• ABOUT THIS TASK:
A word-for-word copy of the data, pictures excluded, is what this task asks for.

• GIVEN INFORMATION:
══════

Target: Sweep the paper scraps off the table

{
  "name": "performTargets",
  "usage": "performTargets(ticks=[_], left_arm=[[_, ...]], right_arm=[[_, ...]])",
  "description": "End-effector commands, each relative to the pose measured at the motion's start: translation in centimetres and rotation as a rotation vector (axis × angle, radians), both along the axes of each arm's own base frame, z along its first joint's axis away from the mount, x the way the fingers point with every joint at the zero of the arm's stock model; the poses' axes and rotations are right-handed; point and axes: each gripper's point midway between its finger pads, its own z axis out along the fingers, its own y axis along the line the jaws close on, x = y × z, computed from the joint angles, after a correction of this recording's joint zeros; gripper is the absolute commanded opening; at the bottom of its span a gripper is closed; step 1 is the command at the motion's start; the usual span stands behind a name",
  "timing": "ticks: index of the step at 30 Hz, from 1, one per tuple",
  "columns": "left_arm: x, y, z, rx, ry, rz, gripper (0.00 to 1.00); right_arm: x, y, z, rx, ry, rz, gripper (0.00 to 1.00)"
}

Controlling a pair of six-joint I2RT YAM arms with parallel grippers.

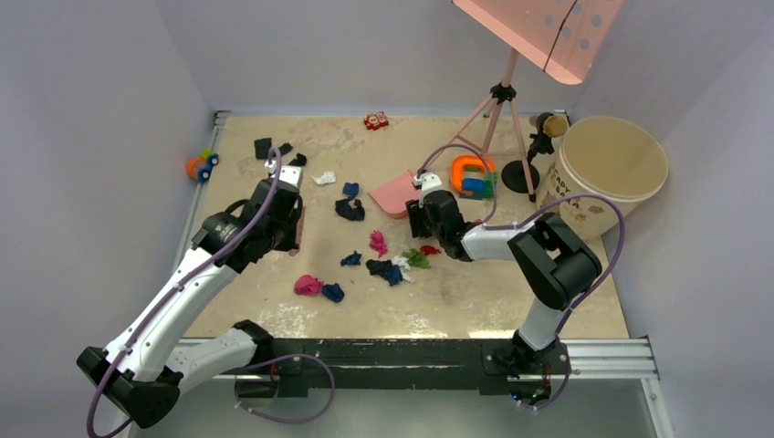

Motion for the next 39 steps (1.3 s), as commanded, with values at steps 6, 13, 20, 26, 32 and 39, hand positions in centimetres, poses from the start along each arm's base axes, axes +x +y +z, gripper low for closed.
performTargets(ticks=[6, 13, 20, 26, 32, 39], left_arm=[[1.0, 0.0, 1.0, -0.002, -0.063, 0.003, 0.0], [0.9, 0.2, 0.9, 0.003, -0.065, 0.004, 0.0], [0.9, 0.3, 0.9, 0.005, -0.066, 0.006, 0.0], [0.8, 0.3, 0.9, 0.003, -0.066, 0.005, 0.0], [0.8, 0.7, 0.9, 0.015, -0.076, 0.02, 0.0], [1.6, 2.0, 2.2, 0.073, -0.107, 0.091, 0.0]], right_arm=[[1.9, 1.7, 3.2, -0.015, -0.087, 0.021, 0.62], [2.1, 2.1, 2.9, -0.024, -0.074, 0.039, 0.49], [2.0, 1.9, 1.8, -0.047, -0.046, 0.03, 0.54], [2.1, 2.0, 2.0, -0.043, -0.047, 0.033, 0.47], [2.1, 2.1, 2.8, -0.041, -0.043, 0.034, 0.09], [-1.3, 0.1, 5.6, -0.061, 0.043, 0.028, 0.0]])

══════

• ANSWER:
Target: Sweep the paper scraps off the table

{
  "name": "performTargets",
  "usage": "performTargets(ticks=[_], left_arm=[[_, ...]], right_arm=[[_, ...]])",
  "description": "End-effector commands, each relative to the pose measured at the motion's start: translation in centimetres and rotation as a rotation vector (axis × angle, radians), both along the axes of each arm's own base frame, z along its first joint's axis away from the mount, x the way the fingers point with every joint at the zero of the arm's stock model; the poses' axes and rotations are right-handed; point and axes: each gripper's point midway between its finger pads, its own z axis out along the fingers, its own y axis along the line the jaws close on, x = y × z, computed from the joint angles, after a correction of this recording's joint zeros; gripper is the absolute commanded opening; at the bottom of its span a gripper is closed; step 1 is the command at the motion's start; the usual span stands behind a name",
  "timing": "ticks: index of the step at 30 Hz, from 1, one per tuple",
  "columns": "left_arm: x, y, z, rx, ry, rz, gripper (0.00 to 1.00); right_arm: x, y, z, rx, ry, rz, gripper (0.00 to 1.00)"
}

Controlling a pair of six-joint I2RT YAM arms with parallel grippers.


Motion for the next 39 steps (1.3 s), as commanded, with values at steps 6, 13, 20, 26, 32 and 39, hand positions in centimetres, poses from the start along each arm's base axes, axes +x +y +z, gripper low for closed.
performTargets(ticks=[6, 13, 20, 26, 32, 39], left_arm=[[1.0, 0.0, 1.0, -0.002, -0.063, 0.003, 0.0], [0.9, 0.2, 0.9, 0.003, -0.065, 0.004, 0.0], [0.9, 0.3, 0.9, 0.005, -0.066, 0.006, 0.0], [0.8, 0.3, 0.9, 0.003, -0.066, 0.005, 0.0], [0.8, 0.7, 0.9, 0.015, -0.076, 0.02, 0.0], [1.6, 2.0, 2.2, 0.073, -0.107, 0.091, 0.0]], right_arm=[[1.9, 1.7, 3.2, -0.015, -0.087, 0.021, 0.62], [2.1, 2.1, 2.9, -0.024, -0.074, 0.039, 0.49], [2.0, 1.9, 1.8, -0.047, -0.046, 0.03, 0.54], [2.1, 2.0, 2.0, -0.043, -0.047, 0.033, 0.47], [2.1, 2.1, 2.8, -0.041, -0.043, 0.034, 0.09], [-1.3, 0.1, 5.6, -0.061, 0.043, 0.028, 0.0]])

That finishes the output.